◆体操 NHK杯 第1日(16日、東京体育館)

 体操の世界選手権(10月17日開幕、オランダ・ロッテルダム)代表最終選考、愛知・名古屋アジア大会(9月19日開幕)代表最終選考を兼ねた大会の女子2回目は、全日本の得点の半分を持ち越し、個人総合で争われ、4月の全日本個人総合選手権を初制覇した15歳の新星、西山実沙(なんばク)が、164・897点で初優勝し、22年の宮田笙子以来、4年ぶりの高校生女王が誕生した。「とてもうれしい気持ちでいっぱいです。

応援してくれたおかげなので感謝の気持ちでいっぱいです。

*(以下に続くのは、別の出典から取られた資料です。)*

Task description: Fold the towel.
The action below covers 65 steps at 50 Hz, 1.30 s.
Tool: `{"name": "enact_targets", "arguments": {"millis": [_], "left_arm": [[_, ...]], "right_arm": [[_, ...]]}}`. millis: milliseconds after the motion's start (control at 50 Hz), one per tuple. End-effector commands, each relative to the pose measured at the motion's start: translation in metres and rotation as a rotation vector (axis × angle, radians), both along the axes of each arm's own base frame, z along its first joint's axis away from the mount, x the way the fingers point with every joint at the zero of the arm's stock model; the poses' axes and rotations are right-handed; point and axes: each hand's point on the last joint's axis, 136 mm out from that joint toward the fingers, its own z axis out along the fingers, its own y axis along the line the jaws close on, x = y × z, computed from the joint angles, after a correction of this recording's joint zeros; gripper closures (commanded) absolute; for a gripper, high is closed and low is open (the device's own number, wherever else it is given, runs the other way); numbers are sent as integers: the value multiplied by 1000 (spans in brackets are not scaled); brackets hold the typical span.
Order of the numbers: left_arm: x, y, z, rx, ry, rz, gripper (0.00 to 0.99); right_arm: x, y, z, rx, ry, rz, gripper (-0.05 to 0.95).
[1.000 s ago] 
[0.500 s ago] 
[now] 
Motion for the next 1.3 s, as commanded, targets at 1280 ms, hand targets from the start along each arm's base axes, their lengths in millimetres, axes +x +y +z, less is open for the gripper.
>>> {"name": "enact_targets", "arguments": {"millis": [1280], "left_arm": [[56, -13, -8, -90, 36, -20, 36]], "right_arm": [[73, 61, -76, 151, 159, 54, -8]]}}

最後の床はチャンピオンらしい演技ではなかったので悔しい気持ちもあります」と振り返った。

 2位の岸里奈(戸田SC)に1・285点差をつけてスタートした。最初の種目の跳馬で14・266点で滑り出すと得意の段違い平行棒でも13・833点と安定した演技で得点を重ねた。平均台を13・333点でクリアすると最後の床運動では、序盤にバランスを崩すミスがあったが、その後はきっちりまとめ13・066点と一度も首位を明け渡すことなく、完全Vを成し遂げた。「楽しんでできました」と笑顔がはじけた。

 まだあどけなさが残る15歳の勢いは本物だった。昨年は世界ジュニア選手権総合3位(種目別ゆか1位、跳馬2位)に入るなど頭角を現し、今年も4月の日本選手権で先輩たちを退け「日本の女王」の称号を手に入れたが、気負うことはない。大会後も練習スタイルを変えず平日一日5時間の猛練習を積み重ねて技に磨きをかけ、今大会も堂々とした演技で名実ともに日本女子の頂点に上り詰めた。

 28年ロサンゼルス五輪出場の目標を掲げ、今年を「世界で経験を積む年」と置いていたが、優勝したことで世界選手権、アジア大会ともに代表権をつかみ世界への足がかりをつくった。日本一の称号を手に、いよいよシニア世界デビューを果たす。